Um Jardim Da Cidade Bem Ajardinado


As linhas, inicialmente embaralhadas, foram redesenhadas, reestruturadas.

Uma velha glicínia que sobe em uma casa de tijolos vermelhos, caramanchão à sombra de um bordo de plátano... Este bonito jardim dos Hauts-de-Seine é caracterizado pelo seu charme antiquado. Uma vegetação discreta e antiquada, cujo paisagista Xavier de Chirac se esforçou para preservar o cheiro do passado, enquanto esclarecia as linhas de um espaço, que gradualmente retornou à natureza... Não mais esfoliação, tudo, aqui, foi desenhado de acordo com a morada, cujas linhas servem de apoio e guia para os que estão no jardim. Desde os bosques do passado, apenas a desordem habilmente organizada de hortênsias maciças e rosas.

Apostamos na beleza do vazio, explica Xavier de Chirac, organizando o layout em torno de um grande gramado central: alinhado com um caminho mineral, sua forma toma novamente as cadeias de canto da casa

Os pontos-chave:

A va ampliada


Ela ainda parece ter estado lá e ainda: a varanda se beneficiou da renovação do jardim ao ver-se adicionar uma extensão de madeira. Desenhado por um apaixonado da China, o decorador Béatrice Augier, sua estrutura implanta aqui em toda a discrição: topiaries de buxo e escadaria de tijolos marcam sua entrada para um pequeno prédio que se funde com o existente como se nada tivesse acontecido...


Os maciços reestruturados


Os maciços, plantados com rosas ehortênsias branco, enfatizam os caminhos retilíneo e horizontal dos corredores. Ao fazê-lo, compartimentam o espaço em espaços verdes e acentuam o aspecto "em comprimento" do jardim. Um jogo inteligente de perspectiva, que destaca as plantações.

Um refrescante canto de aperitivos


Para recuperar o atraso quando é noite, um jardim derramado sob a folhagem de uma glicínia e um estrela de jasmim. Sob o teto de zinco, a atmosfera está em oriental, com um porão tomado em tijolos, em referência à casa principal, mas também à obra de barro do Mediterrâneo. o tijolo vermelho domina, cor quente e dinâmica, em contraste e em harmonia com o resto do jardim.

Trabalhar na prática

Uma renovação metódica


Por trás da aparente simplicidade desse desenvolvimento, foram necessários trabalhos extensivos de escovação e alvenaria para desenvolver o espaço: desde a década de 1980, a densa vegetação realmente estreitava o lugar. Apenas árvores e arbustos plantados ao redor do perímetro foram preservados. Após a clareira, o trabalho mais importante foi o da alvenaria: foi necessário mais de um mês para desenhar os becos e pavimentá-los. calcário claro da Borgonha. Depois veio o plantio dos maciços, depois de uma oferta generosa de solo arável.
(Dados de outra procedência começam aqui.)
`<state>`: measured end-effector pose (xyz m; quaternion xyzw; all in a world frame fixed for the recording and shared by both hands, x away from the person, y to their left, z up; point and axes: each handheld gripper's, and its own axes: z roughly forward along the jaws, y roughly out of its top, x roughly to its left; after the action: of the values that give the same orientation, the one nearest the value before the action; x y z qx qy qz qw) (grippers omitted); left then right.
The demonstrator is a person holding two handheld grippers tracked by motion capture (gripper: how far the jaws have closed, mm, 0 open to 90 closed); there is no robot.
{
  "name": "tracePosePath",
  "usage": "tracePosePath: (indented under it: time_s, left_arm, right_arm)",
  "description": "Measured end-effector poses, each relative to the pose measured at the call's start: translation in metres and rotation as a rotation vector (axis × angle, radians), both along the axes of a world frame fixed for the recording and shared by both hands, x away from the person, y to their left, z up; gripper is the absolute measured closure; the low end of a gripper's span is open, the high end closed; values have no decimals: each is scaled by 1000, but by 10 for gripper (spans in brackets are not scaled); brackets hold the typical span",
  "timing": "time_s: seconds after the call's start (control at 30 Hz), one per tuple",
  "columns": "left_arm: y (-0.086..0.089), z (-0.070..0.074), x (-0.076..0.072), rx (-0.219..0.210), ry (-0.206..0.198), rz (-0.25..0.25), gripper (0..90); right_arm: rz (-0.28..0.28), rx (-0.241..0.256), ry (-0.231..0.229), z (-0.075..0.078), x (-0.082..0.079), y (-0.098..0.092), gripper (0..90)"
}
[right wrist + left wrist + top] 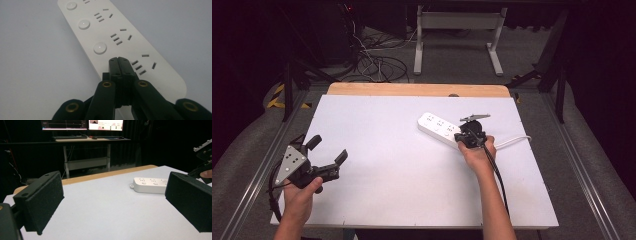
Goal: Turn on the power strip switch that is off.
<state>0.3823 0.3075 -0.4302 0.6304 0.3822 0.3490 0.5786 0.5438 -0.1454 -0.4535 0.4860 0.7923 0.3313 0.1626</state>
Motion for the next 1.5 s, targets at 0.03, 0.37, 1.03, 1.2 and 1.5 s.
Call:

Pacientemente esclarecido pelo arquitecto paisagista, o conjunto final forma uma tela natural, arejada mas opaca, que conserva toda a sua intimidade: graças a lacunas inteligentes na folhagem, a luz penetra sem que a vegetação seja perfurada por d qualquer possível olhares indiscretos. Este jardim muito urbano parece literalmente "afogado" em árvores e vegetação.
Para não carregar o belo espaço assim limpo, as plantações foram confinadas a alguns lugares muito precisos:

Nós tentamos plantar o mínimo possível, diz Xavier de Chirac, e especialmente, com uma paleta de planta reduzida minima: as flores são idênticas de um maciço para outro, elas fortalecem a unidade do jardim em grupos de d No entanto, um olhar muito variado: sobre o princípio da inglês de fronteiras mistas, perenes e arbustos são repetidos e saltando de um lugar para outro, em espaços claros e legíveis, que facilitam a manutenção

Vídeo: Como escolher a melhor grama para seu jardim #07.